Exercise description >>
Give the data again exactly, without images.
<<<<
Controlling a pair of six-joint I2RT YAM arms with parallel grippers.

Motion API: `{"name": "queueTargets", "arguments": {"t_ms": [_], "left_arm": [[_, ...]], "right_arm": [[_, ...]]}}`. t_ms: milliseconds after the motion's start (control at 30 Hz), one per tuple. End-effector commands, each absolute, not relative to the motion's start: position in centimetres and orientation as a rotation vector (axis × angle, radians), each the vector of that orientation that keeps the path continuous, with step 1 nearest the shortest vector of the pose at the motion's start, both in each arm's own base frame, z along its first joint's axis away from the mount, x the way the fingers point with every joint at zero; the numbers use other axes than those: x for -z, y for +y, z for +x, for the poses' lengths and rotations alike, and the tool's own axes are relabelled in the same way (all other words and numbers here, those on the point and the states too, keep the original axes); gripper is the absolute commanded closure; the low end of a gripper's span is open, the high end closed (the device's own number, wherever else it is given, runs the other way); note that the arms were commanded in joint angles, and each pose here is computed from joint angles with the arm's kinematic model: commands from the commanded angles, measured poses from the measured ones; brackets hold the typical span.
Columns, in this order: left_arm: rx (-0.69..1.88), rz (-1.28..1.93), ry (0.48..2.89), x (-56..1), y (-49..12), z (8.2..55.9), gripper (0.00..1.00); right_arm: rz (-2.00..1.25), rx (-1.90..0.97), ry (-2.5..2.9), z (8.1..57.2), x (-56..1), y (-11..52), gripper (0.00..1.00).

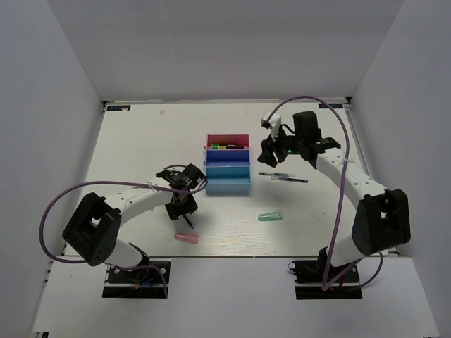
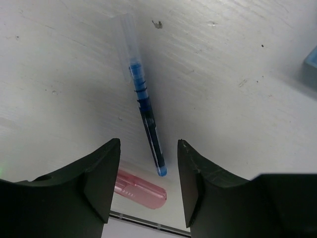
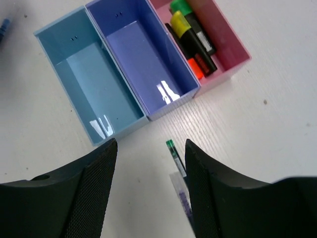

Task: Sort the stationery into containers
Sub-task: Pick up the pen from the center of the board.

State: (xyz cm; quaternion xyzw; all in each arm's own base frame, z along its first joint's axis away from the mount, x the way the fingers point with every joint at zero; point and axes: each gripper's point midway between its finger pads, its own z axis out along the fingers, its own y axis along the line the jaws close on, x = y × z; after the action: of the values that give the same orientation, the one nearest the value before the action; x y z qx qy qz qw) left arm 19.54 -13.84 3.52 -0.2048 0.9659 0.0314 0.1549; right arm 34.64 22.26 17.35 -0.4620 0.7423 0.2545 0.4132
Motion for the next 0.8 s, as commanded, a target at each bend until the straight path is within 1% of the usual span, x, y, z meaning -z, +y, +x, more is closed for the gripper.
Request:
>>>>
Final answer >>
Controlling a pair of six-joint I2RT YAM arms with parallel grippers.

Motion API: `{"name": "queueTargets", "arguments": {"t_ms": [_], "left_arm": [[_, ...]], "right_arm": [[_, ...]]}}`. t_ms: milliseconds after the motion's start (control at 30 Hz), one per tuple. End-effector commands, each absolute, not relative to the motion's start: position in centimetres and orientation as a rotation vector (axis × angle, radians), each the vector of that orientation that keeps the path continuous, with step 1 nearest the shortest vector of the pose at the motion's start, both in each arm's own base frame, z along its first joint's axis away from the mount, x the way the fingers point with every joint at zero; the numbers use other axes than those: x for -z, y for +y, z for +x, for the poses' lengths and rotations alike, and the tool's own axes are relabelled in the same way (all other words and numbers here, those on the point and the states too, keep the original axes); gripper is the absolute commanded closure; the low end of a gripper's span is open, the high end closed (the device's own number, wherever else it is given, runs the other way); note that the arms were commanded in joint angles, and each pose here is computed from joint angles with the arm's kinematic model: commands from the commanded angles, measured poses from the measured ones; brackets hold the typical span.
Columns, in this order: left_arm: rx (-0.69..1.88), rz (-1.28..1.93), ry (0.48..2.89), x (-56..1), y (-49..12), z (8.2..55.9), gripper (0.00..1.00); right_arm: rz (-2.00..1.25), rx (-1.90..0.97), ry (-2.5..2.9), z (8.1..57.2), x (-56..1), y (-11..52), gripper (0.00..1.00).


Task: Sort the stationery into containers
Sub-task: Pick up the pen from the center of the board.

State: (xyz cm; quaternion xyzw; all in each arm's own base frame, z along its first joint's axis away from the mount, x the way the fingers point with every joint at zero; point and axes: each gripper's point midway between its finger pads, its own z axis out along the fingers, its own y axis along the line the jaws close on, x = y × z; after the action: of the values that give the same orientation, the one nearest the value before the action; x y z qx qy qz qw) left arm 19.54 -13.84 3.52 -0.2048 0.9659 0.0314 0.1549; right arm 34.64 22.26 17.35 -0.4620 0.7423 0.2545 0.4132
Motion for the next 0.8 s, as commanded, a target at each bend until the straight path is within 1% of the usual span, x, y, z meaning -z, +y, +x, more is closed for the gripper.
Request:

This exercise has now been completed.